岡山大学が新たに開発した脳内治療法
2026年6月13日、岡山大学と富山大学の共同研究チームは、脳内のグリア細胞を神経細胞に直接変換する新しい遺伝子治療法を血管性認知症モデルマウスで実証したことを発表しました。この成果は、認知症の治療において画期的な進展となりうると言われています。
新たな治療方法の背景
認知症は、特に高齢者において広がりを見せる重大な問題であり、その中でも血管性認知症は患者数が増加しています。現レベルの治療法では根本的な解決が難しかったため、さらなる研究と革新的なアプローチが求められていました。
研究の詳細
今回の研究チームには、岡山大学大学院医歯薬学総合研究科の大学院生Ricardo Satoshi Ota-Elliott氏、助教福井裕介氏、准教授山下徹氏、教授石浦浩之氏が参加しました。彼らは、脳のグリア細胞を神経細胞に変換するために必要な3つの転写因子(Ascl1、NeuroD1、Sox2)をグリア細胞に導入しました。

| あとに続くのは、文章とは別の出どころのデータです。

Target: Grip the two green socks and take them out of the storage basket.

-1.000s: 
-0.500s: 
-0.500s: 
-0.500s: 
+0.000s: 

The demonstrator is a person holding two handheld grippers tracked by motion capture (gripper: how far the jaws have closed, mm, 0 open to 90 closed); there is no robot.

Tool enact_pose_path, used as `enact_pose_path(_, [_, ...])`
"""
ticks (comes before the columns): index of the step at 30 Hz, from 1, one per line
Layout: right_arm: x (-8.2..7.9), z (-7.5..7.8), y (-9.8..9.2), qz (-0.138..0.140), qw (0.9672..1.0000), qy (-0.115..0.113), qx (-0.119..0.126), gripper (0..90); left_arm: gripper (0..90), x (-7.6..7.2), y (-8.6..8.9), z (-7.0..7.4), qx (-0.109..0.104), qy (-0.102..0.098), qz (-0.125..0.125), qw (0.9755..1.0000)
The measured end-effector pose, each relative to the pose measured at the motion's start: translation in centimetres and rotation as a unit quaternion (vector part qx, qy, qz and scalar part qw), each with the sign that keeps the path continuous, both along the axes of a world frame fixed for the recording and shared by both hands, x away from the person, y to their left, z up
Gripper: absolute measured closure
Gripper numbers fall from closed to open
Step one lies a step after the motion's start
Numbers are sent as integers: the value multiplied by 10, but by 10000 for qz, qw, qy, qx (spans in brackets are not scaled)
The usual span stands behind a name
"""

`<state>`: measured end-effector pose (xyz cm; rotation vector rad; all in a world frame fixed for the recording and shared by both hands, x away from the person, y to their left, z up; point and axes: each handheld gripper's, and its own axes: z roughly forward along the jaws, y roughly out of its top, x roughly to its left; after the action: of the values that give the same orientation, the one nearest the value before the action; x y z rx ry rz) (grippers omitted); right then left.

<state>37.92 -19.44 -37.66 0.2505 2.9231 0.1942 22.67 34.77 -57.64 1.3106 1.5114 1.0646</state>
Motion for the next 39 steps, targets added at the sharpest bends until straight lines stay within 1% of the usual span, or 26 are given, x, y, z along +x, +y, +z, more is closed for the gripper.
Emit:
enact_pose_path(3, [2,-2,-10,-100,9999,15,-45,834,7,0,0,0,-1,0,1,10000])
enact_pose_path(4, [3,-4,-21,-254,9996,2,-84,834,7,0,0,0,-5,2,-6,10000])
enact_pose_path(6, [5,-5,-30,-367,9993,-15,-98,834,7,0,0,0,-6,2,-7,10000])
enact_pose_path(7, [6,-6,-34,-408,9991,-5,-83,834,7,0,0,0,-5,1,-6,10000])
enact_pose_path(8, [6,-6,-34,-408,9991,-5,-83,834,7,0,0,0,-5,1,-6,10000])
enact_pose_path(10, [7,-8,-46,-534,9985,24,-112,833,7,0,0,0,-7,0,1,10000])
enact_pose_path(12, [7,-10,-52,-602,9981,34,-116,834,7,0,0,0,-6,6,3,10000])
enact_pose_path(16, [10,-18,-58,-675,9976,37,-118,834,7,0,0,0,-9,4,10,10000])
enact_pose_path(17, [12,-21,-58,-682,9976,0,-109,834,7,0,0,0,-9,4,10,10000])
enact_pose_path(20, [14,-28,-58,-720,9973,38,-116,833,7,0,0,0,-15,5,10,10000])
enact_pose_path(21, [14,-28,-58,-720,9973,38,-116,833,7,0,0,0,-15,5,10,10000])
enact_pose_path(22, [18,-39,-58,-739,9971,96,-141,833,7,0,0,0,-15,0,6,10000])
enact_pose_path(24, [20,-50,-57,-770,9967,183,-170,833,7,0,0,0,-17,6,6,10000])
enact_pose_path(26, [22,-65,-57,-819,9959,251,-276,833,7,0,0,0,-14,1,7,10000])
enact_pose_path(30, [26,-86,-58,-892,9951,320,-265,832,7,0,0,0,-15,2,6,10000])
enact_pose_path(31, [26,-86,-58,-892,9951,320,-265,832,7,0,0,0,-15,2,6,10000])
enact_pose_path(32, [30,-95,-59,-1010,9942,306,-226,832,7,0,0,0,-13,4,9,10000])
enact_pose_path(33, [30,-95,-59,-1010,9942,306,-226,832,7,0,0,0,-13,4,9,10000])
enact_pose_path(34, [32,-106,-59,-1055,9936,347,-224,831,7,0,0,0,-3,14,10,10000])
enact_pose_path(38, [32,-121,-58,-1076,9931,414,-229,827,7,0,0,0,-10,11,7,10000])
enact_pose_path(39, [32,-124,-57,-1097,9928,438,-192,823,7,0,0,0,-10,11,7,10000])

この実験により、海馬と呼ばれる記憶に関連する脳の領域での炎症が抑えられ、認知機能の改善が示されました。特に、グリア細胞から新たに生成された神経細胞が、記憶関連の機能を持つことが確認されました。ここでの成功は、脳のダメージを修復する新たな手法として、期待を寄せられています。
医療への影響
この研究は、国際脳循環代謝学会の学会誌「Journal of Cerebral Blood Flow & Metabolism」にも論文として発表され、認知症治療に新たな展望を提供するものです。特に、脳がもともと持っている細胞を利用して他の細胞へと置き換える方法は、今後の再生医療や新しい薬の開発に寄与することでしょう。
研究者からのメッセージ
福井裕介助教は「失われた脳の機能を回復させる根本的な治療法は長年の課題でしたが、この成果は新たな治療の一歩と捉えています。今後も研究を進め、具体的な治療法を確立していきたい」と述べています。
結論
岡山大学のこの研究成果は、脳の再生医療に向けた重要な進展として位置付けられ、認知症の新たな治療法の開発に向けての期待が高まっています。今後の研究も注目されるところです。